(Task to complete): Retype exactly the lines from the line with "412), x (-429" to the end of the data, keeping both boundary lines.

____

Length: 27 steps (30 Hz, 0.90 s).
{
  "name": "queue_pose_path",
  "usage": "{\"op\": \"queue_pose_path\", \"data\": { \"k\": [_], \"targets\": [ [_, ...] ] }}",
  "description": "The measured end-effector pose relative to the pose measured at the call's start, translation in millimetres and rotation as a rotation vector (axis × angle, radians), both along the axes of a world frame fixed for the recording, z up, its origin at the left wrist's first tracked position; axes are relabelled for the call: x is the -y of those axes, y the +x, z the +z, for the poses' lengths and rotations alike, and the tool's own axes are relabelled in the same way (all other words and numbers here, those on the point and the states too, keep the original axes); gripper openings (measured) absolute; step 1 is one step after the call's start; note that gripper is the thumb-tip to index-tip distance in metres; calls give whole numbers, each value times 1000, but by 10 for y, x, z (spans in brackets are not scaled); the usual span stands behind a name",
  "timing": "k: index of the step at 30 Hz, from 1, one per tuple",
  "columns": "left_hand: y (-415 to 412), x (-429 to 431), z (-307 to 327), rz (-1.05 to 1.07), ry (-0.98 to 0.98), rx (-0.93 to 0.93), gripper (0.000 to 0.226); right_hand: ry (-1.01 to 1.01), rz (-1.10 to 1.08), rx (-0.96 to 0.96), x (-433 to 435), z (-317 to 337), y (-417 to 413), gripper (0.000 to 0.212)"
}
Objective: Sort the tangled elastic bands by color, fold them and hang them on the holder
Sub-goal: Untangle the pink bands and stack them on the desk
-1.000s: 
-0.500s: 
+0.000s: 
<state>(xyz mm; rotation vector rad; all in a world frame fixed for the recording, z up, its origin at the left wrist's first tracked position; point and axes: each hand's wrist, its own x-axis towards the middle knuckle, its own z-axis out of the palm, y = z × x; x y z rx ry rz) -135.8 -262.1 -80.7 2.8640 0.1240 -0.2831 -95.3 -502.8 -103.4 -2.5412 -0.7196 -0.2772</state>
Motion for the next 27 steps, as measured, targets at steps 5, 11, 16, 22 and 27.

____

(Output):
  "columns": "left_hand: y (-415 to 412), x (-429 to 431), z (-307 to 327), rz (-1.05 to 1.07), ry (-0.98 to 0.98), rx (-0.93 to 0.93), gripper (0.000 to 0.226); right_hand: ry (-1.01 to 1.01), rz (-1.10 to 1.08), rx (-0.96 to 0.96), x (-433 to 435), z (-317 to 337), y (-417 to 413), gripper (0.000 to 0.212)"
}
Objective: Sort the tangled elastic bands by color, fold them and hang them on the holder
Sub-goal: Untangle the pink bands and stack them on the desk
-1.000s: 
-0.500s: 
+0.000s: 
<state>(xyz mm; rotation vector rad; all in a world frame fixed for the recording, z up, its origin at the left wrist's first tracked position; point and axes: each hand's wrist, its own x-axis towards the middle knuckle, its own z-axis out of the palm, y = z × x; x y z rx ry rz) -135.8 -262.1 -80.7 2.8640 0.1240 -0.2831 -95.3 -502.8 -103.4 -2.5412 -0.7196 -0.2772</state>
Motion for the next 27 steps, as measured, targets at steps 5, 11, 16, 22 and 27.

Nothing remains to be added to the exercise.